Comment by h4ny
6 days ago
GGP's sentiment resonates with me. I invest a fair bit of time into LLMs to keep up on how †hings are evolving and I do throw both small and large tasks at them. I'm seeing great results with some small task but with anything that is remotely close to actual engineering I just can't get satisfactory results.
My largest project is a year old, it's full-stack JavaScript, and I consciously use patterns, structures, and diligently add documentations right from the beginning for the code base to be as LLM friendly as possible.
I see great results on refactoring with limited scope, scaffolding test cases (I still choose to write my own tests but LLMs can also generate very good tests if I explicitly point to existing tests of highly related code, such as some repository methods), documenting functions, etc. but I'm just not seeing the kind of quality that people claim that LLMs can do for them on complex tasks.

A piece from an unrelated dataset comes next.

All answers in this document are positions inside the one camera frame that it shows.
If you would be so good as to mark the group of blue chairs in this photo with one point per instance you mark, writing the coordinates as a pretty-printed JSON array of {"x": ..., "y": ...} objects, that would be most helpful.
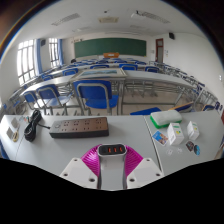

I want to believe that LLMs are actually capable of doing what at least a good junior engineer can do but I'm not seeing that in my own experience. Whenever we point out these issues we are encountering, we just basically get the "git gud" response with no practical details on what we can actually dp to get the results that people claim to be getting. Then people start blaming our lack of structures, patterns, problems with our prompts, the language, our stack, etc. when we complain about the "git gud" response being too vague. Nobody claiming to be seeing great results seems to want to do a comprehensive write-up or, better still, a stream of their entire workflow to teach others how to do actual, good engineering with LLMs on real-world problems either -- they all just want to give high level details and assert success.
On top of that, the fact that none of the people I know in engineering working in both large organizations and respectable startups that are pushing AI are seeing that kind of results naturally makes me even more skeptical of claims of success. What I'm often hearing from them are mediocre engineers thinking that they are being productive but actually just offloading the work to their colleagues through review, and nobody seems to be seeing tangible returns from using AI in their workflow but people in C-suites are pushing AI anyway.
If just about anything can be "your fault", how can anyone claiming that LLMs are great for real engineering without showing evidence be so confident that what they're claiming but not showing is actually the case.
I feel like every time I comment on anything related to your blog posts I probably came across as belligerent and get down voted but I really don't intend to.
Which model and tools are you using it that repo?